Liquidambar sty. Worplesdon
£237.50 – £312.50 ex. VAT
Liquidambar sty. Worplesdon is commonly known as Sweet Gum. It looks like a Japanese maple with a 5 occasionally 7 lobed leaf and is often mistaken for one. Like the Japanese maple’s it displays amazing autumn colour and the cultivar that we use Worplesdon goes through oranges and reds to a lovely rich purple.
Liquidambar Styraciflua Worplesdon
Liquidambar sty. Worplesdon is commonly known as Sweet Gum. It looks like a Japanese maple with a 5 and occasionally 7 deeply lobed leaf and is often mistaken for a Japanese Maple especially at a younger age. Like the Japanese maple’s it displays amazing autumn colour and the cultivar that we have selected to use Worplesdon goes through oranges and reds to a lovely rich purple. As Liquidambar Styraciflua Worplesdon is a cultivated variety, they are propagated from cuttings and as such the trees will all change colour simultaneously in a glorious blaze of colour.
The Liquidambar gets its common name from the sweet sap that it can exude from its stems when bruised or damaged. The new leaves come out a vibrant pale green before fading to a mid-green colour and if they are bruised, they have a menthol scent. As the stems become older, they start to form corky wings which adds another layer of interest to this plant. Being a large, leafed tree, it will give good screening from an early age.
Liquidambar has a non-descript flower which is not obvious. In the summer a globed fruit appears that is the same green as the leaves. These fruits are spikey and sometimes called Burr Balls. These will darken in the Autumn and can stay on the plant during the Winter where they add interest.

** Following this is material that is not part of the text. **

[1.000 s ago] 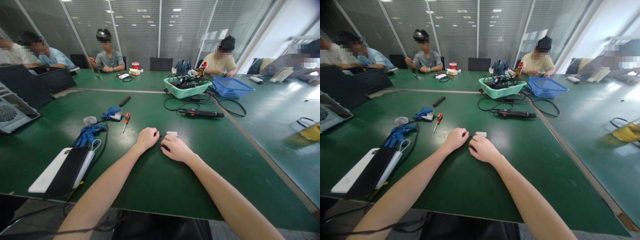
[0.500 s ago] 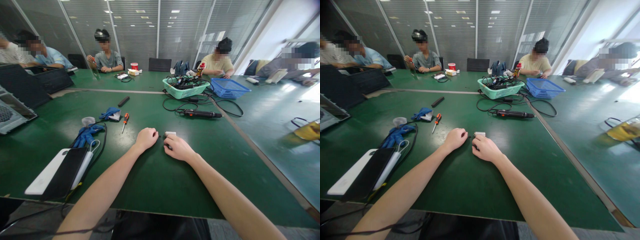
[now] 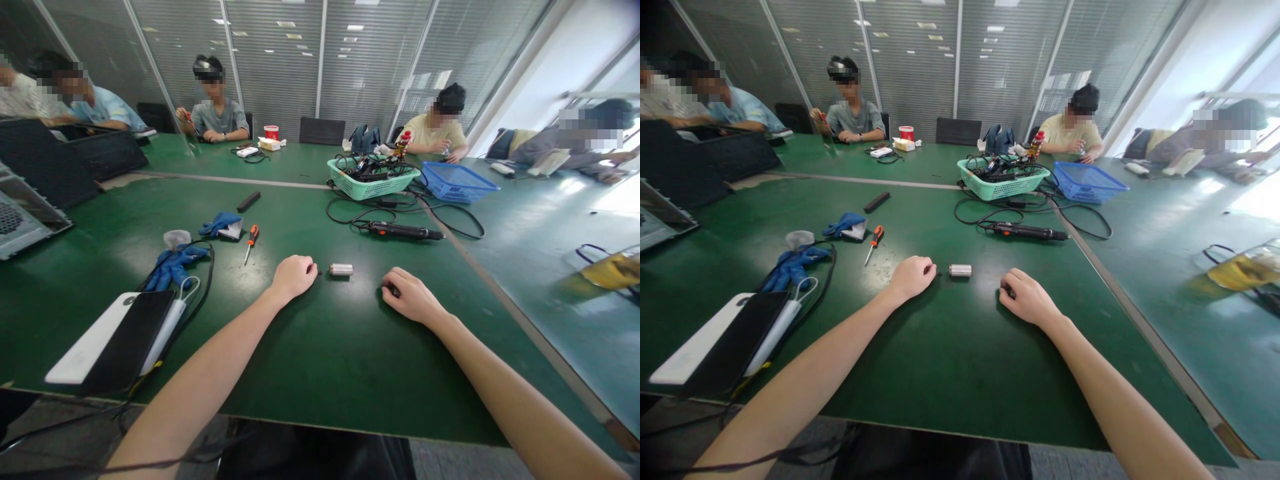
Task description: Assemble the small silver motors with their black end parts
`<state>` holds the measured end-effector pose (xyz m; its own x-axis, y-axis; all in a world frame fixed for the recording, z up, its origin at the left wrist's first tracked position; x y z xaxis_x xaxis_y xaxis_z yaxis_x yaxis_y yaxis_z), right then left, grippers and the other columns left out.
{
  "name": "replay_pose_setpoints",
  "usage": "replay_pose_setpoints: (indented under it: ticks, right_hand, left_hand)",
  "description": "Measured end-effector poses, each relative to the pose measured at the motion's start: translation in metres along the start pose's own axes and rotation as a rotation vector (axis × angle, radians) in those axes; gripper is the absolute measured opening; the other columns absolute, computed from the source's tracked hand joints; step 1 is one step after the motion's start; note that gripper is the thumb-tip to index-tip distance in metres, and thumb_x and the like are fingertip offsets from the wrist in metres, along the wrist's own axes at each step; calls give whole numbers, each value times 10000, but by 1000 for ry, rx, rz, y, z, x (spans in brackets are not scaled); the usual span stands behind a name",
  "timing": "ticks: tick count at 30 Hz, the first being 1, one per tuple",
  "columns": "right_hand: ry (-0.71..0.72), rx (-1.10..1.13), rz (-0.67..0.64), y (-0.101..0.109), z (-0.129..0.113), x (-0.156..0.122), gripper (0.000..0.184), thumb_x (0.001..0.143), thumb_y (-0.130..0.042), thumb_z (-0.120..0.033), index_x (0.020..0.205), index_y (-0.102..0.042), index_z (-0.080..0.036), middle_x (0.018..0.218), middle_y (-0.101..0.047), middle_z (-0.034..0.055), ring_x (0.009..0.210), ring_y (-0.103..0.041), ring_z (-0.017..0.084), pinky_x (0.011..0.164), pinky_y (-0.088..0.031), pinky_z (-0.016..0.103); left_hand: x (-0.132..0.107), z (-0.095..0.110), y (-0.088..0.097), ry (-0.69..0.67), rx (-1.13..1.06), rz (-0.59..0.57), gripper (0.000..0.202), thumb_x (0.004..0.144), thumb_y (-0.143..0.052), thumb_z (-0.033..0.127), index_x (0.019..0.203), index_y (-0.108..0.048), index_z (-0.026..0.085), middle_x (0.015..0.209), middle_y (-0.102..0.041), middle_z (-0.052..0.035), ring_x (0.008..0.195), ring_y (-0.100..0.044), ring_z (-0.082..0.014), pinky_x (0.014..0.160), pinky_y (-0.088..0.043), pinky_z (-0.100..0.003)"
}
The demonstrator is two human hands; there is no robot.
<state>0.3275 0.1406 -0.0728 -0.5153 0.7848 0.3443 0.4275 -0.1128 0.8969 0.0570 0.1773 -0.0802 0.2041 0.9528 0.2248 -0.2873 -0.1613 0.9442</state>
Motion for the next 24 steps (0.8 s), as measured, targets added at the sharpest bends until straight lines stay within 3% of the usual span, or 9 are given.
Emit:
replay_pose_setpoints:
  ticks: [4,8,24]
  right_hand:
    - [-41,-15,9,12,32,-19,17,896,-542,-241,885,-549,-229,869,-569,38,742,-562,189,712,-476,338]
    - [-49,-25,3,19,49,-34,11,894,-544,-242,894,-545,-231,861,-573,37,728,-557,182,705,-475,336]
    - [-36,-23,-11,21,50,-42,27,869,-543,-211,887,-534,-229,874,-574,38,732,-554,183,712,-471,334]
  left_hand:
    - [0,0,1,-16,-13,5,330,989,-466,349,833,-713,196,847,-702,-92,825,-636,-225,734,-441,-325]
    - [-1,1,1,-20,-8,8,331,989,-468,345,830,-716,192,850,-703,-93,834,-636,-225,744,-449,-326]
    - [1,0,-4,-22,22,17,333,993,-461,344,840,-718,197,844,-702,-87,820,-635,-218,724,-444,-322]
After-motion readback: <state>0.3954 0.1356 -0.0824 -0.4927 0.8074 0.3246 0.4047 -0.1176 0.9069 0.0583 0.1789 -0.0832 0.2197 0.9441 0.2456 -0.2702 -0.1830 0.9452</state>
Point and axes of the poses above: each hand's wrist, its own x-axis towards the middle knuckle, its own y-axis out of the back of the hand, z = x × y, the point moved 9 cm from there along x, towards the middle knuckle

In their native North America, the Liquidambar will grow in the humid swampy areas but when grown in cultivation it prefers a deep rich soil with good drainage. It will tolerate all other soil conditions, but it does not thrive on shallow chalky soils. Liquidamber sty. Worplesdon is the hardiest of the Liquidamber cultivars and has no problems with the cold and extreme rainfall of the British Isles.
The parent plants were introduced to the United Kingdom in the 17th Century and this selected form was given an Award of Merit in 1984 and an Award of Garden Merit in 1987 by the Royal Horticultural Society.
We offer this with a 50cm, 100cm, 150cm and 180cm clear stem and all have a 150cm x 150cm panel of foliage.